During its second period, the PhotoSynH2 project transitioned from foundational tool-building to demonstrating integrated biological systems, marking significant progress across all areas of its research programme.
A major breakthrough was the demonstration of biological hydrogen production in engineered Synechocystis strains without the need for external chemical activation. The systems biology and strain engineering team at Uppsala University (WP3) achieved this by successfully co-expressing both an engineered [FeFe] hydrogenase and its specific maturation enzymes. This creates a self-sufficient biological system where the cell can assemble its own active catalyst in vivo, a critical step towards industrial feasibility.
This achievement was built upon the advanced genetic toolkit developed by the CSIC team (WP1). They designed and validated a powerful suite of synthetic biology tools, including novel CRISPR-based systems for gene activation and repression, as well as RNA-based regulators. These function like precise genetic switches, allowing the consortium to fine-tune metabolic pathways, downregulate competing processes, and control the expression of the project's engineered components.
The hydrogen-producing enzyme itself was the focus of the second research team at Uppsala University, specialising in biocatalysis (WP4). This team identified novel [FeFe] hydrogenases from nature and, through rational protein engineering, created new variants with significantly enhanced catalytic activity. Crucially, they engineered enzymes with improved tolerance to oxygen, a key bottleneck that has long hampered biological hydrogen production. This work has already resulted in a peer-reviewed publication in a high-impact journal.
To create a more resilient industrial chassis, the i3S team in Portugal (WP5) successfully engineered Synechocystis strains with enhanced tolerance to high-salinity conditions, demonstrating robust growth in media mimicking seawater.
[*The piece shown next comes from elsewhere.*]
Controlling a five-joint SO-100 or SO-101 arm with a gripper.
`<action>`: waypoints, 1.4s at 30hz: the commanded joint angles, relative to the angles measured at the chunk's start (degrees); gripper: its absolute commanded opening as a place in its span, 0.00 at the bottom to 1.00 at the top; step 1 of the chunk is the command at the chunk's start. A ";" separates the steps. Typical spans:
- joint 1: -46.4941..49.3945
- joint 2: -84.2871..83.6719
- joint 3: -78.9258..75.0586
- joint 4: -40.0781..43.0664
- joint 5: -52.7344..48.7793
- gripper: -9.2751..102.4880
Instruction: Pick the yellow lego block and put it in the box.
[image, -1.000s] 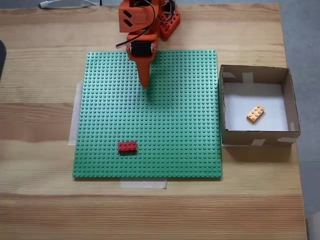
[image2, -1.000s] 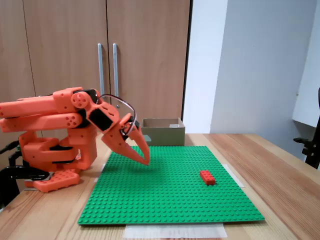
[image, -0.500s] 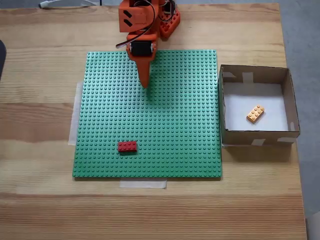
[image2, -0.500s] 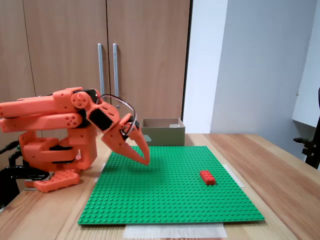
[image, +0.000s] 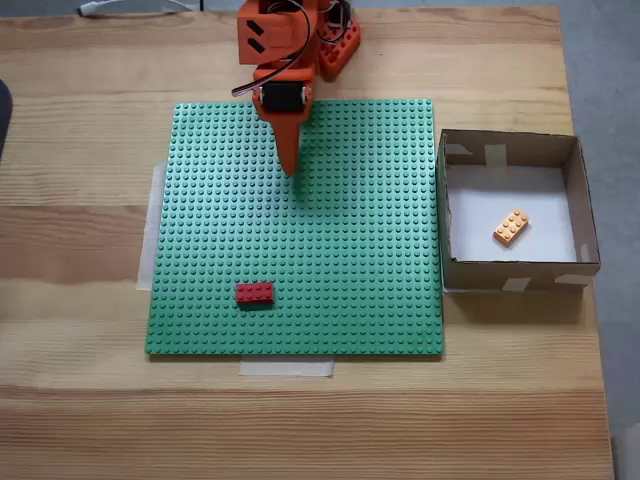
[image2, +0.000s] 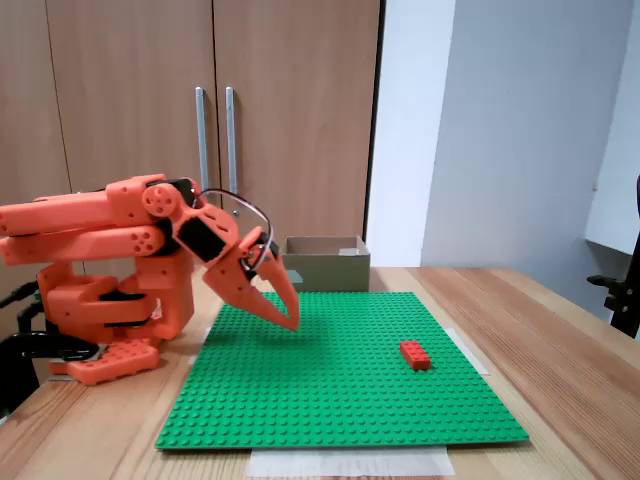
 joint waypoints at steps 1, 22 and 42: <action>-0.09 0.62 0.35 -0.26 0.00 0.07; -0.09 0.62 0.35 -0.26 0.00 0.07; -0.09 0.62 0.35 -0.26 0.00 0.07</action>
This innovation reduces the reliance on precious fresh water. Moreover, to create an intracellular environment appropriate for hydrogenases activity/H2 production, Synechocystis strains were further engineered to harbor oxygen scavenging devices. Taking a complementary approach to sustainability, the CNR team in Italy (WP6) demonstrated that the cyanobacteria could be cultivated using nutrient-rich wastewater from a municipal treatment plant. Their experiments showed not only successful growth but also sustained, long-term hydrogen production, showcasing a truly circular economy model.
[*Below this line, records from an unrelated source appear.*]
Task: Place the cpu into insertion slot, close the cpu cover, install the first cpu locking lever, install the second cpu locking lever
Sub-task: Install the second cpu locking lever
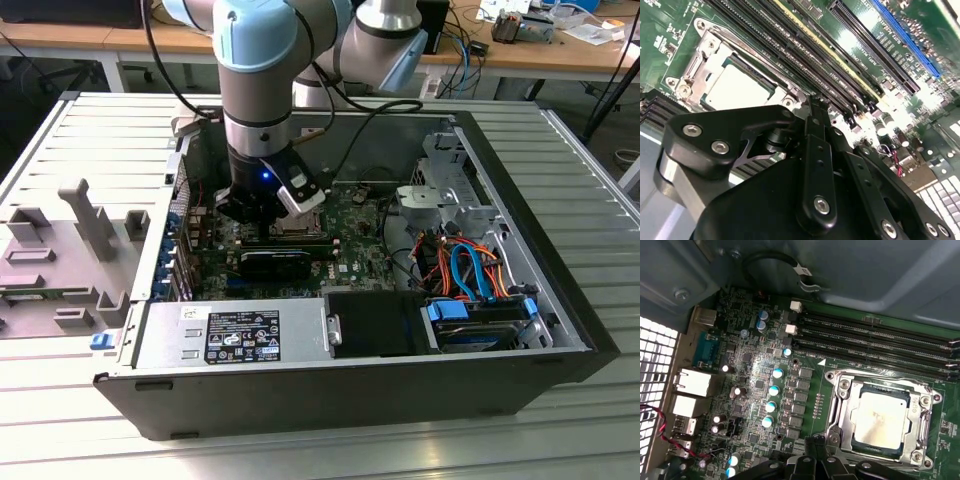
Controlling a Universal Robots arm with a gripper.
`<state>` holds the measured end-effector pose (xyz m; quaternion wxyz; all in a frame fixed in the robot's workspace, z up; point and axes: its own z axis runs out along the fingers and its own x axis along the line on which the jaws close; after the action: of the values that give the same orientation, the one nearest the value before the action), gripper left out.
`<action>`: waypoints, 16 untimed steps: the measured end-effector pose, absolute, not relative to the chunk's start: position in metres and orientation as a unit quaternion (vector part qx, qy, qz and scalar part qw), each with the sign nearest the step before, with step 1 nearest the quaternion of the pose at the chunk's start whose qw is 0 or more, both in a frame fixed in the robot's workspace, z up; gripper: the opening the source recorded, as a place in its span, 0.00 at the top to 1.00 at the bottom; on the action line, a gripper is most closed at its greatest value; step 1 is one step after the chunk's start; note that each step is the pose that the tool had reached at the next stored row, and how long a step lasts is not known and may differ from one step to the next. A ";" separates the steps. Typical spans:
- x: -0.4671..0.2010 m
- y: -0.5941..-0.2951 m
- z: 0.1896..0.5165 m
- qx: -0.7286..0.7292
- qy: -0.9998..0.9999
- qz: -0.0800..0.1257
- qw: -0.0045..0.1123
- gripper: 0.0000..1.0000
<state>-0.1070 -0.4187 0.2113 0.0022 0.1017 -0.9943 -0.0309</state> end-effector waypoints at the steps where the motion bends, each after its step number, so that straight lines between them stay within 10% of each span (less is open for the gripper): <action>1: -0.107 -0.419 0.214 0.102 -0.994 -0.031 0.002 0.89; 16: -0.059 -0.419 0.224 0.106 -0.993 -0.035 0.043 0.89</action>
<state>-0.0591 -0.4187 0.2238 0.0427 0.1062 -0.9928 -0.0352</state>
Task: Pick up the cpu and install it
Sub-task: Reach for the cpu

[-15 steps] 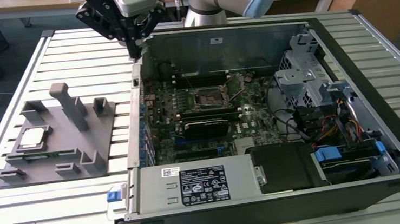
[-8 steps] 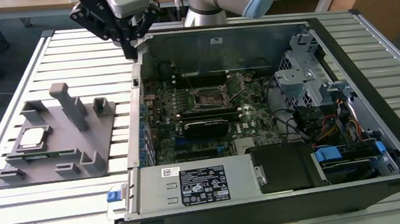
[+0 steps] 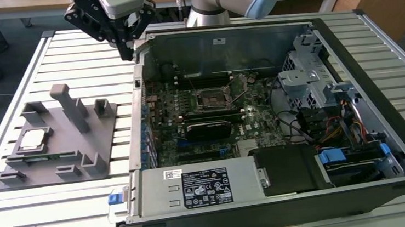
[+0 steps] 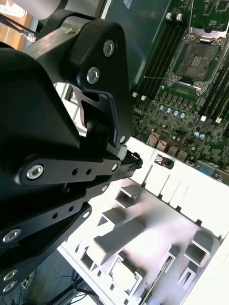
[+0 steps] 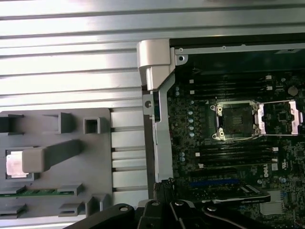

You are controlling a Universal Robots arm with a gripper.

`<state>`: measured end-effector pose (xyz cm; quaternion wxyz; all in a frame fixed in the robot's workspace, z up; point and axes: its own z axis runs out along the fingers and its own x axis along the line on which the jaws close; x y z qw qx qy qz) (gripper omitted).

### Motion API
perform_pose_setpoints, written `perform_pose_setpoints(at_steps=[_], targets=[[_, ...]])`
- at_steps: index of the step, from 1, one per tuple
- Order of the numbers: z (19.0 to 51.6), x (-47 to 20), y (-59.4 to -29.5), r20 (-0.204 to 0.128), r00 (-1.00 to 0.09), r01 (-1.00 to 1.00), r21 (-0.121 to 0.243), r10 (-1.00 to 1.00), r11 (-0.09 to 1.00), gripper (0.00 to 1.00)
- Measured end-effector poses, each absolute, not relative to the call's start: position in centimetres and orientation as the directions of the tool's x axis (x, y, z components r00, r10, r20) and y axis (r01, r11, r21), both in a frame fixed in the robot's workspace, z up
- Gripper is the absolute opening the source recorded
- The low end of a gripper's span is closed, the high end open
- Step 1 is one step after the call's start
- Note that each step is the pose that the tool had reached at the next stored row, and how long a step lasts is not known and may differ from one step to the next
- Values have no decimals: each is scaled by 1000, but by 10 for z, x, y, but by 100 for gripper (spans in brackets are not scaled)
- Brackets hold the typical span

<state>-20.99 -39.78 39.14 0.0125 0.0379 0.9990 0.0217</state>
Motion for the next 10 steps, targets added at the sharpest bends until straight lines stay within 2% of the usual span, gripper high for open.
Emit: perform_pose_setpoints(at_steps=[10], targets=[[391, -220, -398, -23, -997, 75, 44, 76, 996, 11]])
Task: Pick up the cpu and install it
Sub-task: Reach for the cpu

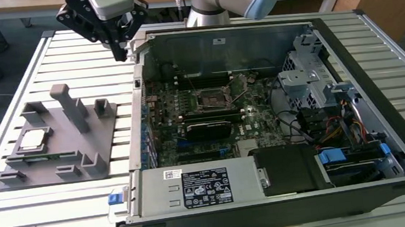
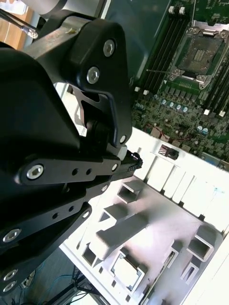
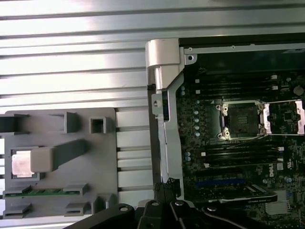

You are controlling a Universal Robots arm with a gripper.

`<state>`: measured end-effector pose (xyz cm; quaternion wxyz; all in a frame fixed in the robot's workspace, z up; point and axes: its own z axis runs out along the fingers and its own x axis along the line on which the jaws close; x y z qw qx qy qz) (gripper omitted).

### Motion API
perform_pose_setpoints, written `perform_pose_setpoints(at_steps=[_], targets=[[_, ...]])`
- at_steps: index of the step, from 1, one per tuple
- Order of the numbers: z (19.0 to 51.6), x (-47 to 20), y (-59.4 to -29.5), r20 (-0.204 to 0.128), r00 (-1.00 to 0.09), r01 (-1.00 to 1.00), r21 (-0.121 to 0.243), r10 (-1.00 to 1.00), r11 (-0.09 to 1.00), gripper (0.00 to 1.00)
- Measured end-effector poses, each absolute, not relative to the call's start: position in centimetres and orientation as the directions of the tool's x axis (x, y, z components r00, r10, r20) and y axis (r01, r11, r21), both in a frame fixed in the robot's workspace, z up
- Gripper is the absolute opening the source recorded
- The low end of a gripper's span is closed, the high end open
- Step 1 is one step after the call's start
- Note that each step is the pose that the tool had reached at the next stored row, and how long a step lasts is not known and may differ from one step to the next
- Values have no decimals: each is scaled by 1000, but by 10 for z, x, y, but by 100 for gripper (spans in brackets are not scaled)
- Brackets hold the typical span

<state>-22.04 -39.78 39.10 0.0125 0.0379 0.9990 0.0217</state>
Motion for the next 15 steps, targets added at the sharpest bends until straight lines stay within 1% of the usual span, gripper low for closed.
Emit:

Following a detailed techno-economic analysis, the project strategically pivoted to include the co-production of a high-value pigment. The CSIC team (WP2) is leading the work to integrate the genetic pathway for astaxanthin synthesis into the cyanobacterial host, aiming to create a highly profitable biorefinery.
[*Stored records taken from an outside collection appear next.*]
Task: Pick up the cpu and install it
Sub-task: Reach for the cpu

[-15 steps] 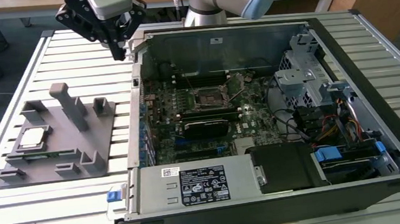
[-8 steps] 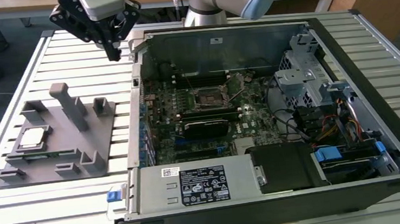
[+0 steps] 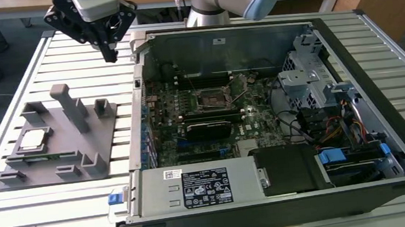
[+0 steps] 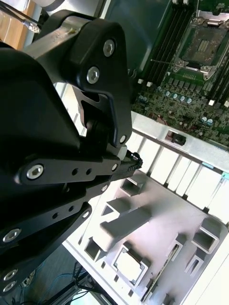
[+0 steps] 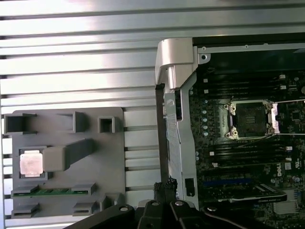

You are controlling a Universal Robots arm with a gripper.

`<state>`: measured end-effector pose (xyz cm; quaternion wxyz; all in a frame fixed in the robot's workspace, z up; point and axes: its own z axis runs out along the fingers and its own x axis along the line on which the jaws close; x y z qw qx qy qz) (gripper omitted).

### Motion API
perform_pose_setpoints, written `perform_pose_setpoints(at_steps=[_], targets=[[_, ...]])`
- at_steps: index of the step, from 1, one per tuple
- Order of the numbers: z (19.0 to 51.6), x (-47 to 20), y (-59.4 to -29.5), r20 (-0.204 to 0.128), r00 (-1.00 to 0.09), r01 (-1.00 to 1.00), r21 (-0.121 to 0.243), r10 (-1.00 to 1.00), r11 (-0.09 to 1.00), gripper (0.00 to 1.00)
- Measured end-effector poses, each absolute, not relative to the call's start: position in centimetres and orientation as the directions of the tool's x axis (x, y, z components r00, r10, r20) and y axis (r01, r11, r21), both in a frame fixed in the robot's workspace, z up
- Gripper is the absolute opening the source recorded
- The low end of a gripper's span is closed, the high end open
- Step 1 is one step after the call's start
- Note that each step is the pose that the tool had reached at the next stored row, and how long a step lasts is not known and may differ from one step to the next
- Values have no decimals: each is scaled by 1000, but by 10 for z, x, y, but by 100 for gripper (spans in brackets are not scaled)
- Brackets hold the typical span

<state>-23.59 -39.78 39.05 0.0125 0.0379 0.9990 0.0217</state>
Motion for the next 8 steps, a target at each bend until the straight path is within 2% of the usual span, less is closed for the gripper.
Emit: perform_pose_setpoints(at_steps=[8], targets=[[390, -244, -398, -23, -997, 75, 44, 76, 996, 11]])
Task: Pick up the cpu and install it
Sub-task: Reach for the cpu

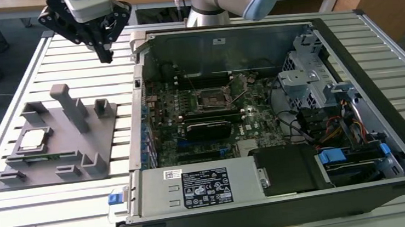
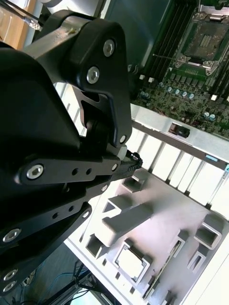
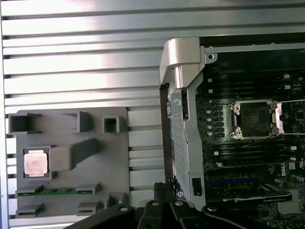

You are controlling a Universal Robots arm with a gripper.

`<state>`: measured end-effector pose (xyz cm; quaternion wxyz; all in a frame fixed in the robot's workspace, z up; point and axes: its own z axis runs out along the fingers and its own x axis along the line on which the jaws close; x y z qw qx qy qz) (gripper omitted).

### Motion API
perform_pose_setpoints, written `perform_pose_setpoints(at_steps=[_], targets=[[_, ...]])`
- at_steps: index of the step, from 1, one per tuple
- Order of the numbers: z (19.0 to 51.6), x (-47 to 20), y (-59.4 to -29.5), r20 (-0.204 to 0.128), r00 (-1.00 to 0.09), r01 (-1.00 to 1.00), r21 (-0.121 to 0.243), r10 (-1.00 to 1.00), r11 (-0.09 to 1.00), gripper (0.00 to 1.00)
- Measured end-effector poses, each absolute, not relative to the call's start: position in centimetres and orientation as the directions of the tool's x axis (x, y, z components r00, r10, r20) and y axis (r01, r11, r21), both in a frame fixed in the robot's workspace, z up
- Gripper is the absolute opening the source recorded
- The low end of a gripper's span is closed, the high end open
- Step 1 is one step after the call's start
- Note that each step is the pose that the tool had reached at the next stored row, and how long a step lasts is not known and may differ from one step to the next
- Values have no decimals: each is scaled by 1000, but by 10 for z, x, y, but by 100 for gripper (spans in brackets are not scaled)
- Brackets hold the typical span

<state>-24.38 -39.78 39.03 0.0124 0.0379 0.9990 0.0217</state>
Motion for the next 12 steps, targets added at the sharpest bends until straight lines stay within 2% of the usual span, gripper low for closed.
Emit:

Finally, the project's hardware has seen substantial development. The M2M team in Italy (WP6) designed an improved 1,300-litre multiplate photobioreactor (MPL). A 150-litre first improved MPL pilot version has been constructed and installed at the CNR site for outdoor testing under real-world solar conditions. In parallel, Algreen in the Netherlands (WP6) has identified a potential industrial site for future large-scale deployment and has mapped the complex regulatory pathway needed to operate with genetically engineered microorganisms at this scale in Europe.